RECORDED INFORMATION: Begin
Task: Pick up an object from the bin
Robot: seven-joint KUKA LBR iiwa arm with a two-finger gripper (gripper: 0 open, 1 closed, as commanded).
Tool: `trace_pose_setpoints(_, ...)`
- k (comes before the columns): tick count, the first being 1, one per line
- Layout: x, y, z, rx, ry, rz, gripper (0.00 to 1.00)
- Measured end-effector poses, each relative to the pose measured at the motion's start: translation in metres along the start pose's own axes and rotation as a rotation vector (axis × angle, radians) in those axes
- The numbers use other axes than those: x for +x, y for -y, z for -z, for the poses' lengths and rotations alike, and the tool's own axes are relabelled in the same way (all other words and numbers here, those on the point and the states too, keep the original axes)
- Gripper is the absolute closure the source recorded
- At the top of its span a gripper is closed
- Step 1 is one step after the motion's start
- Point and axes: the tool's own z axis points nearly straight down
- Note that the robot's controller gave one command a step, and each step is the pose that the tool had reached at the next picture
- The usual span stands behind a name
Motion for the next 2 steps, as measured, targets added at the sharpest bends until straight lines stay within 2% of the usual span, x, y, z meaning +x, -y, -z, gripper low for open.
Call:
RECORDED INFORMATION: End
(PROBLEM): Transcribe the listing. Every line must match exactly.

(RESULT OF THIS EXERCISE):
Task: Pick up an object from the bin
Robot: seven-joint KUKA LBR iiwa arm with a two-finger gripper (gripper: 0 open, 1 closed, as commanded).
Tool: `trace_pose_setpoints(_, ...)`
- k (comes before the columns): tick count, the first being 1, one per line
- Layout: x, y, z, rx, ry, rz, gripper (0.00 to 1.00)
- Measured end-effector poses, each relative to the pose measured at the motion's start: translation in metres along the start pose's own axes and rotation as a rotation vector (axis × angle, radians) in those axes
- The numbers use other axes than those: x for +x, y for -y, z for -z, for the poses' lengths and rotations alike, and the tool's own axes are relabelled in the same way (all other words and numbers here, those on the point and the states too, keep the original axes)
- Gripper is the absolute closure the source recorded
- At the top of its span a gripper is closed
- Step 1 is one step after the motion's start
- Point and axes: the tool's own z axis points nearly straight down
- Note that the robot's controller gave one command a step, and each step is the pose that the tool had reached at the next picture
- The usual span stands behind a name
Motion for the next 2 steps, as measured, targets added at the sharpest bends until straight lines stay within 2% of the usual span, x, y, z meaning +x, -y, -z, gripper low for open.
Call:

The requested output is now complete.